▼

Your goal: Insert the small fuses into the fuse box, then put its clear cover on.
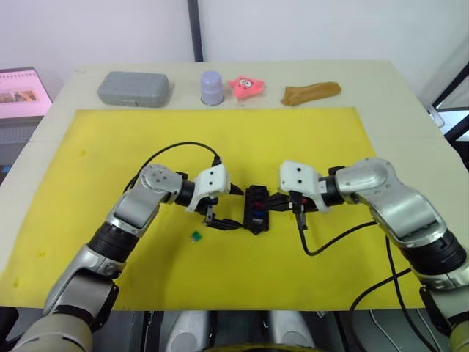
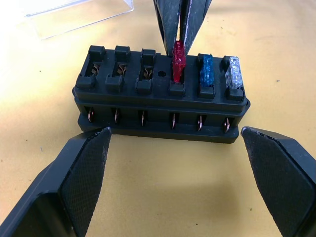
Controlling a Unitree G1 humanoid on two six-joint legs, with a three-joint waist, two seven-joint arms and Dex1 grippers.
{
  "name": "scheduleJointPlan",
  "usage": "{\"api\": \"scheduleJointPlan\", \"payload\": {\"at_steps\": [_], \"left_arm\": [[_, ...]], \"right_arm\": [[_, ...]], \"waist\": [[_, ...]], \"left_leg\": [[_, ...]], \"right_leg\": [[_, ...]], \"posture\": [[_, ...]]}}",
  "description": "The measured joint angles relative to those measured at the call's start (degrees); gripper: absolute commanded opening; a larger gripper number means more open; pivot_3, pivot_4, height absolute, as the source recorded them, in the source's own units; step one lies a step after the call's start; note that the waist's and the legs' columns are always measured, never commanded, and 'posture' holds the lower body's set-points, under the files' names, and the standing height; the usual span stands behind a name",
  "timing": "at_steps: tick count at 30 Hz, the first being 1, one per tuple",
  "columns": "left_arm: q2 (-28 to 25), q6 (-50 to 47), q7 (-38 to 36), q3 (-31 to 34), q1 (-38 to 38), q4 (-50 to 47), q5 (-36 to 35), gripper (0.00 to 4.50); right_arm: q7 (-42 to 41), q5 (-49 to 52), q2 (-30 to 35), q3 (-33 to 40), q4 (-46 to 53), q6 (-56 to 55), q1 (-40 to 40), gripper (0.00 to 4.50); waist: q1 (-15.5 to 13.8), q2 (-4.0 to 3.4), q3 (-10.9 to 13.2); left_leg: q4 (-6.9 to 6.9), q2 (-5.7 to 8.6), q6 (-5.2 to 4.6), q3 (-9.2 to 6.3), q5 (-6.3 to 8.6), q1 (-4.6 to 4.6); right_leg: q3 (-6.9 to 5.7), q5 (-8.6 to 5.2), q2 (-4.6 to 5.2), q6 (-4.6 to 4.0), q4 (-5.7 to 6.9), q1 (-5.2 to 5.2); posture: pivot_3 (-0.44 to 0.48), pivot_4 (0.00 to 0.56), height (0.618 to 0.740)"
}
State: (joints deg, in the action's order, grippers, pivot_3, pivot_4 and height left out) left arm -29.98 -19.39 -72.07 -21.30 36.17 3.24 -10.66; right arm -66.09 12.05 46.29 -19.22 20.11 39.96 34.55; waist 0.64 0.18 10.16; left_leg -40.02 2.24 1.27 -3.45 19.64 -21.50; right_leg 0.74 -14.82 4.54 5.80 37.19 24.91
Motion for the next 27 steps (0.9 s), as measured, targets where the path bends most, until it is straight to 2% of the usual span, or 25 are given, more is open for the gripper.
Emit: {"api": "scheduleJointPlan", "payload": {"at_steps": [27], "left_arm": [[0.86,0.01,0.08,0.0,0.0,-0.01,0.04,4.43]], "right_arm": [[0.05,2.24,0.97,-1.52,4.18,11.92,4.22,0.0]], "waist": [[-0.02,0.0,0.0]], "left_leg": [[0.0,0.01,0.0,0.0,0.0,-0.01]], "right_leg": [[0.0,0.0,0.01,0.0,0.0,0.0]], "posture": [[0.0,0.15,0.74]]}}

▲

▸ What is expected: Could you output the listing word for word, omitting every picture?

▸ The answer:
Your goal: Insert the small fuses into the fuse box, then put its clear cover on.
Controlling a Unitree G1 humanoid on two six-joint legs, with a three-joint waist, two seven-joint arms and Dex1 grippers.
{
  "name": "scheduleJointPlan",
  "usage": "{\"api\": \"scheduleJointPlan\", \"payload\": {\"at_steps\": [_], \"left_arm\": [[_, ...]], \"right_arm\": [[_, ...]], \"waist\": [[_, ...]], \"left_leg\": [[_, ...]], \"right_leg\": [[_, ...]], \"posture\": [[_, ...]]}}",
  "description": "The measured joint angles relative to those measured at the call's start (degrees); gripper: absolute commanded opening; a larger gripper number means more open; pivot_3, pivot_4, height absolute, as the source recorded them, in the source's own units; step one lies a step after the call's start; note that the waist's and the legs' columns are always measured, never commanded, and 'posture' holds the lower body's set-points, under the files' names, and the standing height; the usual span stands behind a name",
  "timing": "at_steps: tick count at 30 Hz, the first being 1, one per tuple",
  "columns": "left_arm: q2 (-28 to 25), q6 (-50 to 47), q7 (-38 to 36), q3 (-31 to 34), q1 (-38 to 38), q4 (-50 to 47), q5 (-36 to 35), gripper (0.00 to 4.50); right_arm: q7 (-42 to 41), q5 (-49 to 52), q2 (-30 to 35), q3 (-33 to 40), q4 (-46 to 53), q6 (-56 to 55), q1 (-40 to 40), gripper (0.00 to 4.50); waist: q1 (-15.5 to 13.8), q2 (-4.0 to 3.4), q3 (-10.9 to 13.2); left_leg: q4 (-6.9 to 6.9), q2 (-5.7 to 8.6), q6 (-5.2 to 4.6), q3 (-9.2 to 6.3), q5 (-6.3 to 8.6), q1 (-4.6 to 4.6); right_leg: q3 (-6.9 to 5.7), q5 (-8.6 to 5.2), q2 (-4.6 to 5.2), q6 (-4.6 to 4.0), q4 (-5.7 to 6.9), q1 (-5.2 to 5.2); posture: pivot_3 (-0.44 to 0.48), pivot_4 (0.00 to 0.56), height (0.618 to 0.740)"
}
State: (joints deg, in the action's order, grippers, pivot_3, pivot_4 and height left out) left arm -29.98 -19.39 -72.07 -21.30 36.17 3.24 -10.66; right arm -66.09 12.05 46.29 -19.22 20.11 39.96 34.55; waist 0.64 0.18 10.16; left_leg -40.02 2.24 1.27 -3.45 19.64 -21.50; right_leg 0.74 -14.82 4.54 5.80 37.19 24.91
Motion for the next 27 steps (0.9 s), as measured, targets where the path bends most, until it is straight to 2% of the usual span, or 25 are given, more is open for the gripper.
Emit: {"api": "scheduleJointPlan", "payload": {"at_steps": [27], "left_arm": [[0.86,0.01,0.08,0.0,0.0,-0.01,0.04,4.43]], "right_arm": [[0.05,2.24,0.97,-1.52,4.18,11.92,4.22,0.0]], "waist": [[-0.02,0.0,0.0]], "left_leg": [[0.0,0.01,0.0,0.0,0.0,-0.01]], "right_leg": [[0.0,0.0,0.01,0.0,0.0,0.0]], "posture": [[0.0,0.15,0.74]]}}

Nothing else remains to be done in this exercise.